Comments on PyPy Status Blog: A Field Test of Software Transactional Memory Using the RSqueak Smalltalk VM

To further clarify on the Mandelbrot benchmarks: A...

2014-08-11T15:11:42.818+02:00

To further clarify on the Mandelbrot benchmarks: After a discussion with Stefan, I have changed the Mandelbrot implementation. Each job now only has private data and does not read or write in any shared data structure. Still the benchmark results remain the same and we can still observe a high proportion of inevitable transactions.

As Armin pointed out, and which would be a next step, we would need to figure out which parts of the interpreter might cause systematic conflicts.

I've just updated the benchmarks. All benchmar...

2014-08-11T11:12:47.541+02:00

I've just updated the benchmarks. All benchmark processes are now running with the Smalltalk process priority of 79 (80 is the highest). The single-threaded VMs now show the expected behavior.

You definitely hit a really weak spot in our repor...

2014-08-10T21:13:27.802+02:00

You definitely hit a really weak spot in our report... Today we investigated the ParallelSum benchmark again. So far, we've found out that it was indeed partially a problem with the priority of the benchmark process. The preliminary benchmark results make more sense now and as soon as we have stable ones we will update them.

I'll still try to address some of your questions right now. :)

1. Benchmark code
I've just wrapped up the current version of our benchmarks and put them in our repository.
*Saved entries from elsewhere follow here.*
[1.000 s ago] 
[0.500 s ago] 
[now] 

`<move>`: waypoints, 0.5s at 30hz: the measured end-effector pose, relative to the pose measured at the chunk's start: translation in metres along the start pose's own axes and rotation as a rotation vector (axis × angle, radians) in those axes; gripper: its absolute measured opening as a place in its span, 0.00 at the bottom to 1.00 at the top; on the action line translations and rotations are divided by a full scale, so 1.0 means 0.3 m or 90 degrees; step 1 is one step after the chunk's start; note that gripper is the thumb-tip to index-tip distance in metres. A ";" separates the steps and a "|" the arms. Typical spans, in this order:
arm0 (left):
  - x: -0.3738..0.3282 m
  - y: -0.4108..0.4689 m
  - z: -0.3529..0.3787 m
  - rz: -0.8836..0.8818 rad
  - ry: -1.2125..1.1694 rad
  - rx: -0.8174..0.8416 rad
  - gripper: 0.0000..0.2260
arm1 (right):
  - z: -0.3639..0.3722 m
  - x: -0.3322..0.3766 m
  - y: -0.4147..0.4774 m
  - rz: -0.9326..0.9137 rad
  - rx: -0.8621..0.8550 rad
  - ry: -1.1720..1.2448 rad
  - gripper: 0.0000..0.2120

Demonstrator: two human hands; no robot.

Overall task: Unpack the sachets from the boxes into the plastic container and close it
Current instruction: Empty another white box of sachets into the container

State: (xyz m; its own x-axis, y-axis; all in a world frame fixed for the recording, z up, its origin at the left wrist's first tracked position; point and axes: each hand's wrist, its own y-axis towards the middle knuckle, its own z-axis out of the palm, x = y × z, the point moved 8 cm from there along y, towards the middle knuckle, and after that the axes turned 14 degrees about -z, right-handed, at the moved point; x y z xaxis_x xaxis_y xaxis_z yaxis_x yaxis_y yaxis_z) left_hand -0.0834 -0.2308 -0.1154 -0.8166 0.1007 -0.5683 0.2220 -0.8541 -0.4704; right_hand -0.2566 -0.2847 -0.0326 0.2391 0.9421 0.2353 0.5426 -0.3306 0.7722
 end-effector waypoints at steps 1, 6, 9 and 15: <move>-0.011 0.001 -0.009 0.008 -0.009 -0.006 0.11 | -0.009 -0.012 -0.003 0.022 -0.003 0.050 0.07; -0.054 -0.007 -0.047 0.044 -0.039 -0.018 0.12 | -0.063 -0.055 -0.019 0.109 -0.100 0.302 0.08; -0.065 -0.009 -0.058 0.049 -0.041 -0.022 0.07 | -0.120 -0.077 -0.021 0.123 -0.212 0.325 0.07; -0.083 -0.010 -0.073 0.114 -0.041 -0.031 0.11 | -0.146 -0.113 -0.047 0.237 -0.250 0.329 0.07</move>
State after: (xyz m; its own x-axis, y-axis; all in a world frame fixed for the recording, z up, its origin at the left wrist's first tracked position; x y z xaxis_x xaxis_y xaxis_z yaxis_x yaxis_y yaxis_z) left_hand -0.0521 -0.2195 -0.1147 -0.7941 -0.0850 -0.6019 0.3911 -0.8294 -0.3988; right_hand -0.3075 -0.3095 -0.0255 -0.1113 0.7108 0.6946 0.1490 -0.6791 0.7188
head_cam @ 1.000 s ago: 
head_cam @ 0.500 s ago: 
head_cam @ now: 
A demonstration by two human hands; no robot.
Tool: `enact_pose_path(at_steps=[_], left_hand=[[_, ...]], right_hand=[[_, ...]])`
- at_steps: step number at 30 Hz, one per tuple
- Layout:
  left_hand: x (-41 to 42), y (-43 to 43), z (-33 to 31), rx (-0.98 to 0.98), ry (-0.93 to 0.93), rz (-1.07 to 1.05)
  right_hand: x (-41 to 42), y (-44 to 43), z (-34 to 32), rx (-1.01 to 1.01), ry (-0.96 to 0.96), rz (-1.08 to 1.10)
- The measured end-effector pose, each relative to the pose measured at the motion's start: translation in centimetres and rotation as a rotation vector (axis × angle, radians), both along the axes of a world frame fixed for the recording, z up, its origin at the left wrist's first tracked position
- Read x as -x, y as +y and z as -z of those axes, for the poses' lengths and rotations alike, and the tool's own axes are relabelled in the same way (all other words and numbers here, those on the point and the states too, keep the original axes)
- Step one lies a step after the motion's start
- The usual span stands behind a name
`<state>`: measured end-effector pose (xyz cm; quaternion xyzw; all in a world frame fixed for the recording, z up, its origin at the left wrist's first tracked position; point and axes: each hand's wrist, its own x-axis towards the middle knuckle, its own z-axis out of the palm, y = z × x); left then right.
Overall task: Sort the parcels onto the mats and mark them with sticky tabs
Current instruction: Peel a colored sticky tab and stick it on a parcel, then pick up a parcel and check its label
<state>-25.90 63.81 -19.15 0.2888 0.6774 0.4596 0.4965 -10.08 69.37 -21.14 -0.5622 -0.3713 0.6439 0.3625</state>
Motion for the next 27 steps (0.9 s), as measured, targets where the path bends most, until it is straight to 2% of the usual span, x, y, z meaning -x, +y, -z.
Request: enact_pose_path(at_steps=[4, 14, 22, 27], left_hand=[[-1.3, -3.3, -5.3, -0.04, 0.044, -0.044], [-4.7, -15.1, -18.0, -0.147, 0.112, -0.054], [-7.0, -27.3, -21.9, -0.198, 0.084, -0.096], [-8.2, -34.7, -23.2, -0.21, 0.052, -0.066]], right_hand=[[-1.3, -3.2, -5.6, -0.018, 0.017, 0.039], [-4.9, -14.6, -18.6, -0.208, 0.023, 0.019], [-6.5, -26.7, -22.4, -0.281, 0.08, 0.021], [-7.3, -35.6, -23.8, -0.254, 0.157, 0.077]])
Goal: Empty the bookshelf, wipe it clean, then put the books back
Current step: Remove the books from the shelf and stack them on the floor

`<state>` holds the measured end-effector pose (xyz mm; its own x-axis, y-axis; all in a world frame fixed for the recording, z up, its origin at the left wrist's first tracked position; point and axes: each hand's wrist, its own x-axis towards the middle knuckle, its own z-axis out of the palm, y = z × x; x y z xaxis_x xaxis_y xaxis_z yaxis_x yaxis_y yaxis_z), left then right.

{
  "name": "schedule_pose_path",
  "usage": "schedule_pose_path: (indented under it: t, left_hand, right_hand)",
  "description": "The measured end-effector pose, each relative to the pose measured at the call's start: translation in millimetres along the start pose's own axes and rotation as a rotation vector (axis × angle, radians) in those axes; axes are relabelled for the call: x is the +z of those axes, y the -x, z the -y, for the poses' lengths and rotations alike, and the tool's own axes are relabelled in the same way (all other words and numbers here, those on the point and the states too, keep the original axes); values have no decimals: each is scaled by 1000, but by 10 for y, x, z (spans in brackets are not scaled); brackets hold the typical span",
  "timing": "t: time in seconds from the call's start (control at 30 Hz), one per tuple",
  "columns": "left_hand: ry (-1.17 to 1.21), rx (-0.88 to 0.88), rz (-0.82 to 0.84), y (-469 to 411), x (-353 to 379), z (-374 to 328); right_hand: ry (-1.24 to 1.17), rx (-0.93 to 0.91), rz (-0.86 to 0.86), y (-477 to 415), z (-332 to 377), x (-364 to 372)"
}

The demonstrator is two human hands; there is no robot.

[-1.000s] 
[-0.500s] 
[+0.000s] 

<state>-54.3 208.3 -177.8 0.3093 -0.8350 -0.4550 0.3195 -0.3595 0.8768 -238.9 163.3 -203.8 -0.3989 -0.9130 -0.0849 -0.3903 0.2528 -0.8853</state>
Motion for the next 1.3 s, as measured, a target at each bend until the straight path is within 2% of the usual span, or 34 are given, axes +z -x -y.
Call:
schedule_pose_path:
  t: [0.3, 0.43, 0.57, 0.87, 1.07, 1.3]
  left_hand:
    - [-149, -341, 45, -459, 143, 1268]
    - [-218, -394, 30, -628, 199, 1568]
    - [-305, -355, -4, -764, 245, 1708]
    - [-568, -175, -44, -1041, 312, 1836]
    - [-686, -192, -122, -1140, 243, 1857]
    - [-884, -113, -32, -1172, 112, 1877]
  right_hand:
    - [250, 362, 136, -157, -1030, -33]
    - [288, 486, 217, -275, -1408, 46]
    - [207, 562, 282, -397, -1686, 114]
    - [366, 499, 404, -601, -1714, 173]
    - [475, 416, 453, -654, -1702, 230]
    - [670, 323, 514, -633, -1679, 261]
You can find the two Squeak4.5 images at the stmgc-c7 branch of the RSqueak Repository . You can find the benchmarks in the CPB package. The Squeak4.5stm image needs the RSqueak/STM VM.

2. Scheduler data structures
Yes, the scheduling data structure is completely unchanged. We have only added a new subclass of Process which overwrites fork and calls a different primitive. However, these Processes are not managed by the Smalltalk scheduler, so there should be no synchronization issues here.

3. Interference of other processes:
This is probably the source of the "speed-up" we observe on the normal RSqueakVM. With more threads we might get a bigger portion of the total runtime. So far, the benchmarks already ran in a VM mode which disables the Smalltalk GUI thread, however in the traces we found that the event handler is still scheduled every now and then. We've done it as you suggested, Stefan, and set the priority to 80 (or 79 to not mess up the timer interrupt handler).

4. Benchmark harness
We actually use SMark and also made sure the timing operations of RSqueak do their job correctly. However we are probably not using SMark at its full potential.

I concur with Armin, the conclusions are problemat...

2014-08-10T10:09:59.270+02:00

I concur with Armin, the conclusions are problematic in the light of the current numbers.

Could you give some more details on the benchmarks? Can I find the Smalltalk code somewhere?

Things that come to mind are details about the scheduler. In the RoarVM, that was also one of the issues (which we did not solve). The standard Squeak scheduling data structure remains unchanged I suppose? How does that interact with the STM, is it problematic that each STM thread updates this shared data structure during every scheduling operation?

Also, more basic, are you making sure that the benchmark processes are running with highest priority (80, IIRC), to avoid interference with other processes in the image?

On the language level, something that could also have an impact on the results is closures. How are they implemented? I suppose similar to the way the CogVM implements them? I suppose, you make sure that closures are not shared between processes?

And finally, what kind of benchmark harness are you using? Did you have a look at SMark? (http://smalltalkhub.com/#!/~StefanMarr/SMark)
We used that one for the RoarVM, and it provides various options to do different kind of benchmarks, including weak-scaling benchmarks, which I would find more appropriate for scalability tests. Weak-scaling means, you increase the problem size with the number of cores. That replicates the scenario where the problem itself is not really parallelizable, but you can solve more problems at the same time in parallel. It also makes sure that each process/thread does the identical operations (if setup correctly).

Well, all those questions aside, interesting work :) Hope to read more soon ;)

"We showed that an existing VM code base can ...

2014-08-09T15:10:31.035+02:00

"We showed that an existing VM code base can benefit of STM in terms of scaling up." I dispute this conclusion: in the benchmarks, it seems that the non-STM version is scaling up well, even better than the STM+OS-threads version. But how can the non-STM version scale at all? It shouldn't: that's a property of RPython. And why is the STM+OS-threads version faster even with just 1 thread? I think you need to answer these questions first. Right now it screams "you are running buggy benchmarks" to me.